Are we on track for spending in the 29% of sales range or something different than that?
- Executive VP and CFO
Wendy, I think -- The first part of your question.
We spent more in reported dollars and constant dollars in the quarter and on a year-to-date basis in advertising merchandise and in sampling than we did last year.
What you are seeing though that is affecting the percentage of sales, is the fact that some of our best performing brands right now, our fastest growing brands, are used less advertising, merchandising and sampling as a vehicle to drive their sales.
So we have talked about this for some time, that you would see over time that relationship to sales on a percentage basis begins to come down.

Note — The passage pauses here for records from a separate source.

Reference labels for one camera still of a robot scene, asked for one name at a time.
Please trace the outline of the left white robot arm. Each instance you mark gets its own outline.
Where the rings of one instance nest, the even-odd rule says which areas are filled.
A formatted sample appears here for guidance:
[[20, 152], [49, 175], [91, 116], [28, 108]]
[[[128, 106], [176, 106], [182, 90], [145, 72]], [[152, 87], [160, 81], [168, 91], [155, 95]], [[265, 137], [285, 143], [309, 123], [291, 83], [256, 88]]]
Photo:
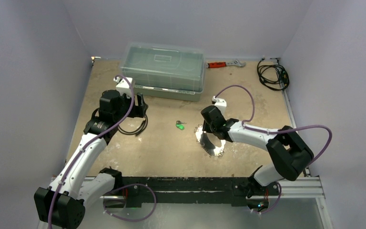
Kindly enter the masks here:
[[86, 209], [105, 193], [118, 195], [128, 187], [122, 173], [111, 168], [102, 169], [91, 183], [83, 182], [96, 158], [118, 131], [118, 125], [127, 117], [147, 118], [148, 104], [141, 93], [127, 95], [117, 90], [102, 93], [99, 107], [86, 124], [80, 143], [69, 162], [47, 188], [40, 187], [34, 201], [42, 222], [48, 228], [76, 229]]

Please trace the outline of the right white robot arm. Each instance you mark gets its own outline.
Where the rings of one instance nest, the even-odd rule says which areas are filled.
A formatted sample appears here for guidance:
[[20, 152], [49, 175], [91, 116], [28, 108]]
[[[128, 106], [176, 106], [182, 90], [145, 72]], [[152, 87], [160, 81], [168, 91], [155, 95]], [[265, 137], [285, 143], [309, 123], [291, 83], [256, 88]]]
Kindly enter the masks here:
[[243, 143], [268, 152], [271, 164], [260, 166], [244, 186], [246, 196], [265, 193], [268, 185], [286, 179], [295, 181], [314, 158], [312, 150], [290, 126], [272, 131], [243, 125], [238, 119], [225, 119], [220, 109], [210, 105], [201, 111], [203, 131], [220, 140]]

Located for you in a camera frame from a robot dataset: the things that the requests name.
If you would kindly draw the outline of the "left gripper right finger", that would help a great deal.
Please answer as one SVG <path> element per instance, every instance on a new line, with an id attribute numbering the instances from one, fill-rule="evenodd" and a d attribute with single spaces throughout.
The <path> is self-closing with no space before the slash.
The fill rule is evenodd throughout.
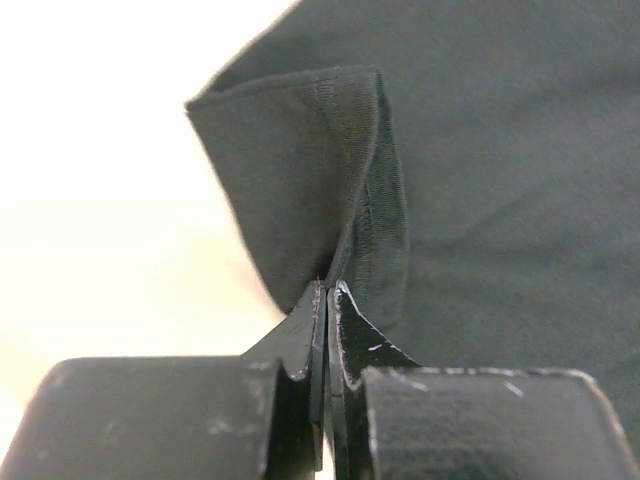
<path id="1" fill-rule="evenodd" d="M 632 479 L 616 412 L 578 370 L 420 366 L 360 312 L 327 296 L 339 479 Z"/>

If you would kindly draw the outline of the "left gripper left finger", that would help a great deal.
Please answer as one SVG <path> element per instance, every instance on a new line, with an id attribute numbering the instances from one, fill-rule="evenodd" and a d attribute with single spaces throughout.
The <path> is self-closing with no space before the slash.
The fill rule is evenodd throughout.
<path id="1" fill-rule="evenodd" d="M 311 479 L 323 460 L 326 290 L 239 356 L 77 358 L 40 383 L 11 480 Z"/>

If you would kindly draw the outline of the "black t shirt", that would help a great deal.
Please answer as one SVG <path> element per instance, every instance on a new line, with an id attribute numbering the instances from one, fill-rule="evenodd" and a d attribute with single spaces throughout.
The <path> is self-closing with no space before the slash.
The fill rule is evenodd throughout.
<path id="1" fill-rule="evenodd" d="M 639 5 L 304 1 L 186 106 L 269 294 L 433 367 L 595 377 L 639 441 Z"/>

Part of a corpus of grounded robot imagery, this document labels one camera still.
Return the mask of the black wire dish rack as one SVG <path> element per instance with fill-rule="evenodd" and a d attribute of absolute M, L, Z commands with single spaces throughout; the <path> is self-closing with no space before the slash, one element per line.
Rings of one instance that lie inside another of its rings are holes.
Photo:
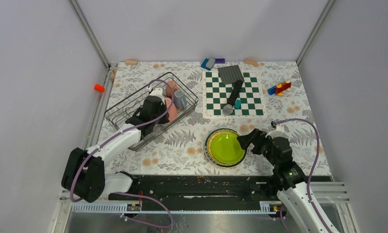
<path fill-rule="evenodd" d="M 174 75 L 172 72 L 167 72 L 152 80 L 152 84 L 147 84 L 141 87 L 105 112 L 105 118 L 115 130 L 119 130 L 120 127 L 127 123 L 138 125 L 152 120 L 161 115 L 160 110 L 165 111 L 165 106 L 155 107 L 155 109 L 153 109 L 154 99 L 148 96 L 149 90 L 152 88 L 161 87 L 164 90 L 164 96 L 166 96 L 165 86 L 170 80 L 175 81 L 179 89 L 184 92 L 187 100 L 187 109 L 177 109 L 178 117 L 176 120 L 172 121 L 171 123 L 156 125 L 154 132 L 147 135 L 146 137 L 140 136 L 140 141 L 131 145 L 129 147 L 130 150 L 139 151 L 145 145 L 172 128 L 189 113 L 193 112 L 198 104 L 197 95 L 194 94 L 194 92 L 192 92 L 191 89 L 189 89 L 176 75 Z M 169 115 L 166 114 L 161 118 L 161 120 L 168 120 L 168 116 Z"/>

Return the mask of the salmon ceramic mug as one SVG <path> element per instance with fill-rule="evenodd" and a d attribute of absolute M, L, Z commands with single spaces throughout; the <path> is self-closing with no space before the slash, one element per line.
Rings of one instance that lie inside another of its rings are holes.
<path fill-rule="evenodd" d="M 166 90 L 165 90 L 165 93 L 166 93 L 166 97 L 168 98 L 171 98 L 173 96 L 173 94 L 179 90 L 179 87 L 177 85 L 177 83 L 173 80 L 170 80 L 167 82 L 168 85 L 166 85 Z"/>

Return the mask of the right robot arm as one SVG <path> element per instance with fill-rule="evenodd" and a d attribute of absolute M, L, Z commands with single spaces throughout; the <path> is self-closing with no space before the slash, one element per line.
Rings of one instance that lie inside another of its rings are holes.
<path fill-rule="evenodd" d="M 266 192 L 273 200 L 280 200 L 304 233 L 337 233 L 318 203 L 309 185 L 309 179 L 293 160 L 292 148 L 280 131 L 263 132 L 254 129 L 237 138 L 243 150 L 253 145 L 251 152 L 262 155 L 273 165 L 273 175 Z"/>

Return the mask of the lime green plate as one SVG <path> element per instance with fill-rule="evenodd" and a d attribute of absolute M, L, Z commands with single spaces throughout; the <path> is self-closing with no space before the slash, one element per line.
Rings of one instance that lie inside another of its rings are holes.
<path fill-rule="evenodd" d="M 217 162 L 224 164 L 235 164 L 245 154 L 235 133 L 219 133 L 211 142 L 211 152 Z"/>

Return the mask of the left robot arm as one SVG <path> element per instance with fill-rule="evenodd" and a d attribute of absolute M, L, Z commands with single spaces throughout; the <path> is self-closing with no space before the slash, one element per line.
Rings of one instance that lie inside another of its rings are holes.
<path fill-rule="evenodd" d="M 72 202 L 96 201 L 106 190 L 105 167 L 119 153 L 142 141 L 157 124 L 168 123 L 168 108 L 163 97 L 149 95 L 143 105 L 112 136 L 87 149 L 71 151 L 61 185 L 70 192 Z"/>

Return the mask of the pink ceramic mug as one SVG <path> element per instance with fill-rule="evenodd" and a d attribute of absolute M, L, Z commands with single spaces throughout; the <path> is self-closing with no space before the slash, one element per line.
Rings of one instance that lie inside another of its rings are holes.
<path fill-rule="evenodd" d="M 165 103 L 166 103 L 166 107 L 170 107 L 169 111 L 168 111 L 168 120 L 169 120 L 169 123 L 171 123 L 172 121 L 176 120 L 177 117 L 178 117 L 178 112 L 177 112 L 177 108 L 174 104 L 174 102 L 170 99 L 170 98 L 164 98 L 165 100 Z"/>

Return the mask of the grey dotted mug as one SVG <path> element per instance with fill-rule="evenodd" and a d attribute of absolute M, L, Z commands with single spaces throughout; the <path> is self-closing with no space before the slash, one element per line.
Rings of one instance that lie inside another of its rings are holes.
<path fill-rule="evenodd" d="M 186 110 L 187 109 L 187 100 L 184 92 L 177 90 L 174 92 L 174 105 L 177 109 Z"/>

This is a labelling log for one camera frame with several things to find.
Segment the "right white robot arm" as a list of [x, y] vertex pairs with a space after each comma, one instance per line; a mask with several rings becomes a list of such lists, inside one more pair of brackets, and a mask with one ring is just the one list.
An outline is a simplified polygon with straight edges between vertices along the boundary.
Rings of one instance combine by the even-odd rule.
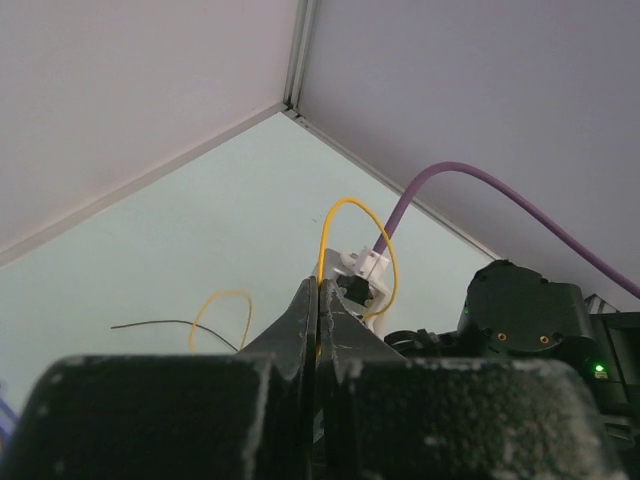
[[388, 334], [407, 358], [558, 360], [585, 381], [621, 449], [639, 444], [639, 315], [592, 313], [581, 289], [498, 260], [470, 282], [456, 330]]

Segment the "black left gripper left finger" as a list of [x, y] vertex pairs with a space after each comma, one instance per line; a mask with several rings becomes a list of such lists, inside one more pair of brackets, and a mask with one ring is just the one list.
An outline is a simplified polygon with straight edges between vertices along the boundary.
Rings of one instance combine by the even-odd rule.
[[235, 354], [76, 355], [35, 384], [5, 479], [307, 479], [318, 286]]

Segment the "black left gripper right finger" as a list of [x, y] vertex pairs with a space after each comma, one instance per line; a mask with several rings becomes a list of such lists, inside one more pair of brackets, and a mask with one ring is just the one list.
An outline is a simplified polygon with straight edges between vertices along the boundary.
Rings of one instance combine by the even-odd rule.
[[319, 290], [331, 479], [625, 479], [578, 374], [548, 360], [409, 360]]

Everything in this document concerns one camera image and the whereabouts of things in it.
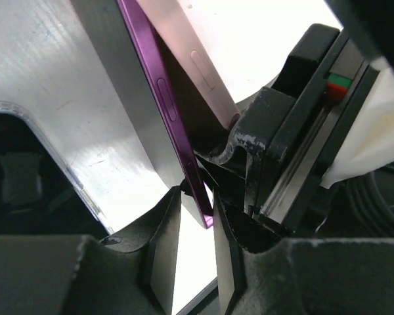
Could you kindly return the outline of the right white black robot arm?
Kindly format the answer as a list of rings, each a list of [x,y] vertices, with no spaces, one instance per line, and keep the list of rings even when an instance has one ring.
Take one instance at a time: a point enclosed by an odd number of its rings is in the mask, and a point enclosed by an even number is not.
[[[279,75],[202,158],[215,183],[217,240],[312,234],[339,186],[373,235],[394,237],[374,172],[394,170],[394,1],[329,1]]]

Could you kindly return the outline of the pink phone case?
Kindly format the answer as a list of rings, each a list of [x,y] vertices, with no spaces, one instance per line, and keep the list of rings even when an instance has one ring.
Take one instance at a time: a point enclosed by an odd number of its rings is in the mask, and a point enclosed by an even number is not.
[[[240,117],[240,110],[180,3],[142,0],[138,4],[222,127],[230,129]]]

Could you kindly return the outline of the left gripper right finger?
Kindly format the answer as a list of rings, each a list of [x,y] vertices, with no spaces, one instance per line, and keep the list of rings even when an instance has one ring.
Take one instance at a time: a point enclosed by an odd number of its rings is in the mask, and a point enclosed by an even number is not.
[[[222,314],[394,314],[393,238],[285,238],[222,193],[213,229]]]

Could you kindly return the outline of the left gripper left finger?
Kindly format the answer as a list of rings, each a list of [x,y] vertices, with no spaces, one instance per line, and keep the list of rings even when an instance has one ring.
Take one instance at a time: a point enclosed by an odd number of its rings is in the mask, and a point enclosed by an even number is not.
[[[0,314],[170,314],[181,189],[96,240],[0,236]]]

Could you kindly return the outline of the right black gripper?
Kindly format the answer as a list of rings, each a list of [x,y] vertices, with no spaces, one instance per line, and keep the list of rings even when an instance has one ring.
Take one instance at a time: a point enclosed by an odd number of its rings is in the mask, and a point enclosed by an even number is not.
[[[377,78],[344,31],[313,24],[226,140],[200,161],[246,215],[246,234],[312,234],[326,218],[314,205]]]

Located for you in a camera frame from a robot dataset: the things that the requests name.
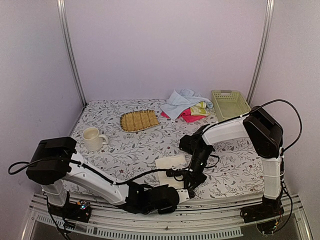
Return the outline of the cream towel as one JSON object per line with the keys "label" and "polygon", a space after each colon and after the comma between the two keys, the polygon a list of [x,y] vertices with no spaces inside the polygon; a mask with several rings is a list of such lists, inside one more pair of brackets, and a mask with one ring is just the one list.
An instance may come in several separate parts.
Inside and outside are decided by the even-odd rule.
{"label": "cream towel", "polygon": [[[185,155],[181,153],[175,156],[158,158],[155,160],[155,166],[157,169],[176,170],[187,167],[187,161]],[[160,185],[169,185],[170,187],[174,187],[176,189],[182,189],[184,187],[182,181],[177,181],[174,177],[168,177],[165,171],[159,171],[157,174]]]}

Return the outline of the light blue towel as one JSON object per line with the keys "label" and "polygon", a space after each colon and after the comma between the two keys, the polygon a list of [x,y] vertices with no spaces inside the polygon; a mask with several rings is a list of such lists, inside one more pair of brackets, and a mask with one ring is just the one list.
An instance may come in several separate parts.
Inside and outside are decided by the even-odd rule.
{"label": "light blue towel", "polygon": [[182,89],[180,92],[176,90],[170,95],[169,99],[160,106],[160,109],[171,119],[176,120],[183,111],[195,106],[200,102],[205,102],[209,109],[212,109],[214,104],[211,100],[203,97],[199,93],[190,90]]}

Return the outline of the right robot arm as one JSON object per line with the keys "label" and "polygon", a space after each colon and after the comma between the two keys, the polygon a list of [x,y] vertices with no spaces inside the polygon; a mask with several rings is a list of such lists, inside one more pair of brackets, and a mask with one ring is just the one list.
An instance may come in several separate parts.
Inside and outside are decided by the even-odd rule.
{"label": "right robot arm", "polygon": [[256,154],[262,161],[264,188],[262,202],[243,207],[240,215],[244,220],[269,218],[284,213],[281,198],[284,191],[285,173],[282,126],[263,106],[230,119],[201,126],[192,135],[184,135],[179,148],[191,155],[190,163],[182,172],[183,187],[193,191],[205,182],[203,173],[214,150],[214,144],[239,138],[249,138]]}

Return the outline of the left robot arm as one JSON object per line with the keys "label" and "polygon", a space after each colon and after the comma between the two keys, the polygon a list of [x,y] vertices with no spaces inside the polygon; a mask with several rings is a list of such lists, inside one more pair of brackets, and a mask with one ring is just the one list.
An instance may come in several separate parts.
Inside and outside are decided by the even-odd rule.
{"label": "left robot arm", "polygon": [[69,136],[41,140],[30,162],[13,163],[8,174],[25,171],[30,180],[42,186],[48,202],[63,217],[70,217],[75,211],[63,181],[79,185],[133,214],[172,213],[183,201],[180,192],[167,184],[152,187],[133,180],[118,182],[84,159],[76,151],[76,144]]}

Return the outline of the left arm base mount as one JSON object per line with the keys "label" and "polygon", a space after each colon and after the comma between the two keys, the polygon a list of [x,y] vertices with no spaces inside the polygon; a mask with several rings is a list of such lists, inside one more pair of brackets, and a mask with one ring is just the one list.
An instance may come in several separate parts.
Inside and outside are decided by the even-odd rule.
{"label": "left arm base mount", "polygon": [[90,207],[90,203],[84,200],[71,202],[70,193],[67,191],[64,205],[54,206],[49,203],[48,212],[54,216],[61,217],[63,220],[88,223],[91,217],[92,208]]}

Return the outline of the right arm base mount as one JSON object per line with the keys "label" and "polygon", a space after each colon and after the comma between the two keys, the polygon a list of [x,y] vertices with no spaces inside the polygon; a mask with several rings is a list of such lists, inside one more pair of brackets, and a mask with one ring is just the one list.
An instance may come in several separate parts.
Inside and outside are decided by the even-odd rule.
{"label": "right arm base mount", "polygon": [[242,207],[240,209],[240,216],[245,223],[280,216],[285,212],[281,202],[282,195],[283,189],[280,190],[279,196],[276,199],[267,198],[263,195],[262,203]]}

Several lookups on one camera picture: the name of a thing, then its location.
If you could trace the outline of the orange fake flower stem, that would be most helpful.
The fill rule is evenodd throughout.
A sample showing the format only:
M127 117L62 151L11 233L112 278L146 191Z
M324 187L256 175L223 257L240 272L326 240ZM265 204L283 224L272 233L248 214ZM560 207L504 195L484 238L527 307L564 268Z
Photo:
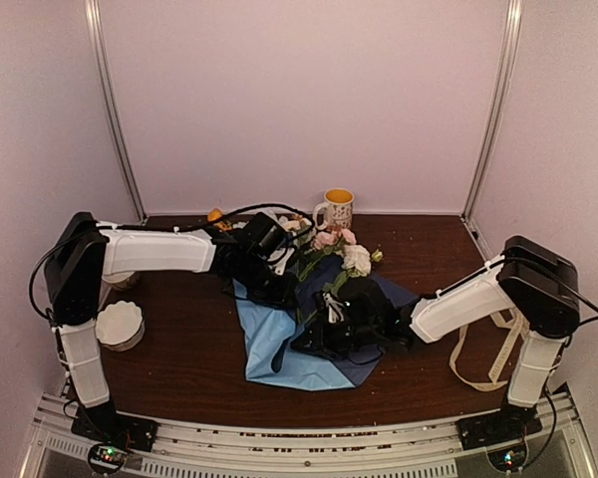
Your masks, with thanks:
M222 210L219 208L213 208L207 214L207 221L211 226L223 232L227 232L232 229L231 222L225 218Z

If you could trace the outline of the white rose fake flower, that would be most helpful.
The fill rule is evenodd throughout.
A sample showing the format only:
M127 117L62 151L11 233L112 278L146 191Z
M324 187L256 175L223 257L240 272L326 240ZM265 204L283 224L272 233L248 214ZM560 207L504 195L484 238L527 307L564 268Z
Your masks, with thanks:
M339 248L335 254L342 260L341 271L330 282L327 282L322 291L337 296L339 290L350 279L367 277L372 272L375 264L384 259L384 253L377 248L370 252L363 245L345 245Z

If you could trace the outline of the pink fake flower stem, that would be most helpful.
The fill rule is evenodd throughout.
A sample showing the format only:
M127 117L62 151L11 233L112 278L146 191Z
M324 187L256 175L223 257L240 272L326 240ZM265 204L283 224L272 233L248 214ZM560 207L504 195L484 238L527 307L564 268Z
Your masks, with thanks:
M316 232L305 230L300 238L298 259L295 263L296 276L300 283L306 281L320 264L331 255L344 257L346 248L357 246L356 235L347 228L335 227Z

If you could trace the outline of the blue wrapping paper sheet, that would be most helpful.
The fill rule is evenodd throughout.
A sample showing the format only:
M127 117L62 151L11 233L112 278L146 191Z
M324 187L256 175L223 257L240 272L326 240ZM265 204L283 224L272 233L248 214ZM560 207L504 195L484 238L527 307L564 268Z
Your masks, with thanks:
M312 295L342 272L338 256L324 259L297 288L300 311L304 317L315 310ZM371 274L384 294L396 307L418 297L381 277ZM273 309L245 300L237 300L239 323L244 331L246 350L245 378L248 381L304 391L357 388L370 376L384 355L377 345L362 347L347 358L318 358L295 352L290 342L302 332L295 312Z

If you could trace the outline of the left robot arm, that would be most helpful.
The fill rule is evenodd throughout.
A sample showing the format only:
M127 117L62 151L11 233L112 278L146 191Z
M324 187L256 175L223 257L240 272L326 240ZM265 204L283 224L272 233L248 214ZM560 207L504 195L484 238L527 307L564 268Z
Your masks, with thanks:
M142 272L212 273L241 284L253 303L291 309L297 279L287 265L295 242L295 234L263 212L230 230L214 221L150 228L75 214L36 269L44 274L50 301L42 315L57 337L61 363L86 411L86 427L103 442L124 431L96 337L102 284L113 286Z

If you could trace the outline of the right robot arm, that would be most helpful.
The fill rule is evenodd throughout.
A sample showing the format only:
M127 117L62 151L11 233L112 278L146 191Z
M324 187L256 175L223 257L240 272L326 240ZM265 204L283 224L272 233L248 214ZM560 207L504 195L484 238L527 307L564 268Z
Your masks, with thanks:
M409 350L431 344L487 316L509 311L527 330L506 385L506 404L491 418L497 438L513 438L529 422L566 339L580 325L578 275L573 263L520 235L466 278L396 306L379 283L353 278L335 292L313 296L314 316L291 348L342 359L365 346Z

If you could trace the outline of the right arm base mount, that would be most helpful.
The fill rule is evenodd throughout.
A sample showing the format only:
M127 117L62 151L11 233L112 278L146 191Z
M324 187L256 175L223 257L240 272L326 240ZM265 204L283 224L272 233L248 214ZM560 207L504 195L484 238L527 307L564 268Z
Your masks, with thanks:
M543 428L536 407L523 408L505 405L493 411L462 418L456 423L463 450L490 447L500 443L520 440L527 434Z

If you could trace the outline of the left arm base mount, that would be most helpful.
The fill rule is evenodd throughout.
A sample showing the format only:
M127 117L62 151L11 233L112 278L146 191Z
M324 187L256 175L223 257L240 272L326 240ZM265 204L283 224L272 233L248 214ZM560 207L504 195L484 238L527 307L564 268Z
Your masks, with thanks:
M114 408L79 408L71 425L75 435L114 445L122 450L151 452L158 423L118 413Z

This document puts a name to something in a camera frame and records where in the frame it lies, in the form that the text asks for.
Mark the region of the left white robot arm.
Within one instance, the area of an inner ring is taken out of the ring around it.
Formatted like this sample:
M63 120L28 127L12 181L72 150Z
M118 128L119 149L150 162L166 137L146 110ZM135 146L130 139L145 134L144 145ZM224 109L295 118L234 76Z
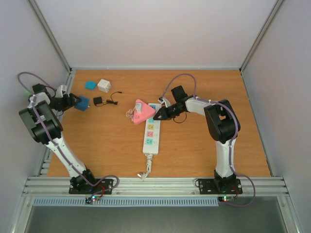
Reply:
M79 194L95 192L98 181L67 145L62 133L63 127L54 113L54 111L65 112L83 103L85 98L73 93L67 94L65 85L55 90L54 97L43 84L36 84L32 89L34 93L29 97L28 107L19 111L28 132L35 142L43 144L58 157L69 173L70 188L74 192Z

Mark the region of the blue cube socket adapter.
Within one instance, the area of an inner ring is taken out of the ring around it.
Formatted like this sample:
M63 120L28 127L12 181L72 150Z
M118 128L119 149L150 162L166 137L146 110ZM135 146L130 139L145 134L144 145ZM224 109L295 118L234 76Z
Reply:
M80 111L85 111L89 108L90 100L86 97L79 96L77 103L74 108Z

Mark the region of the white cube plug with picture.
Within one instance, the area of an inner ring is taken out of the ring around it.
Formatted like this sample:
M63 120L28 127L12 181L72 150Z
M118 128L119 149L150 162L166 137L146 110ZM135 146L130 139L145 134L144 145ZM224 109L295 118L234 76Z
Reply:
M105 93L108 93L111 88L112 88L112 85L110 83L110 81L108 80L105 80L105 79L101 79L98 83L97 83L97 88L102 91L102 92L105 92Z

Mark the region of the white power strip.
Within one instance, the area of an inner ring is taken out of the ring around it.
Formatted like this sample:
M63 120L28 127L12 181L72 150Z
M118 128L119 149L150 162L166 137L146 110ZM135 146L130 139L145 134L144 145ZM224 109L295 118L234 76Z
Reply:
M142 149L144 154L158 155L160 124L161 121L153 120L153 117L150 117L146 120Z

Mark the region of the teal cube plug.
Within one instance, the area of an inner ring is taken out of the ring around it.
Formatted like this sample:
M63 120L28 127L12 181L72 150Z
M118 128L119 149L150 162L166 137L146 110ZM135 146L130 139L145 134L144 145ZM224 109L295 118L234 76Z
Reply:
M96 88L96 86L97 86L97 83L94 81L87 81L85 83L85 88L89 89L89 90L94 90Z

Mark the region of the small white charger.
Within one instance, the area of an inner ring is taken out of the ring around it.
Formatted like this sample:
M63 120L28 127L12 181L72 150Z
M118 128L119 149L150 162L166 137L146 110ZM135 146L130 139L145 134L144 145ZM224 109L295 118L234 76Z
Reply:
M141 110L142 110L142 104L141 102L137 102L135 105L135 110L137 114L141 114Z

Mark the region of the black plug adapter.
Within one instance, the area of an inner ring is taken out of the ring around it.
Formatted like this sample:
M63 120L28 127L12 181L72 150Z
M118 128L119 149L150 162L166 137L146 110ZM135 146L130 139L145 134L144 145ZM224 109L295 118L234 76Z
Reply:
M103 99L102 97L95 97L93 98L93 103L96 107L99 107L99 106L103 106Z

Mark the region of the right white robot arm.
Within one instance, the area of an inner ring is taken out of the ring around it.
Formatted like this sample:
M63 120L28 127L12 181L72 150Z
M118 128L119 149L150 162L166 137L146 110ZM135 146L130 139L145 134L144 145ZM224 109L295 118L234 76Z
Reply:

And that has -- Some of that effect is happening right now and you see it in the third quarter, and you will see that for our fiscal year as well.
- Analyst
Okay.
And I know that's been a strategy anyway for Clinique and Estee Lauder to decline as a percentage of the overall mix, but I was thinking that because you were spending even more, given the new product activity there, that somehow that number would go up for the full year.
- Executive VP and CFO
Wendy, let me put a finer point on it.
This is really a mix issue.
If you will, the lower A&P -- the lower use as a percent of sales A&P brands such as MAC and Bobbi Brown and Crème de la Mer are growing at a faster rate than Clinique and Lauder, which are at a higher number.
So if you were to look just at the Estee Lauder and Clinique brands as a percent of sales, their A&P in fact is going up, because their spanned on a constant basis it's staying about the same.
Yet their sales are even.
So the real result is that there's a mix on the total.
What you're seeing is the percent changing.
- Analyst
Okay.
- Executive VP and CFO
And don't forget, one of the key components to our total presentation to the consumer is selling cost, which is the cost of the makeup artist, Clinique consultants, Estee Lauder beauty advisers in the store.
And that investment is going up because we believe that is one of the key differentiators of our brands.
- Analyst
Fair enough.
That sounds good.
The follow up question though I had as it relates to advertising, and I guess maybe this is a question for Phillip.
I may be way off base, but it strikes me that one of the things that's really helped the Estee Lauder brand has been some changes in the advertising strategy, not only with different people like Gwyneth Paltrow and whatever, but just more modern fresh updated advertising.
But my sense is with the Clinique brand, because you don't use people to do the advertising, it's all just pictures of the product -- maybe your hands will a little bit tied behind your back in terms of what you can do to reposition the brand visually.
Am I crazy or is that something you're thinking about changing?
Would that help pick up sales growth for the brand?
- Group Pres
Well I won't answer on the first part of your question.
But on the second, I would say that Clinique communication is very clearly what it is.
In other words, we are -- made our point very clear.
The territory of Clinique is one where we don't say this is an ingredient with a beautiful face.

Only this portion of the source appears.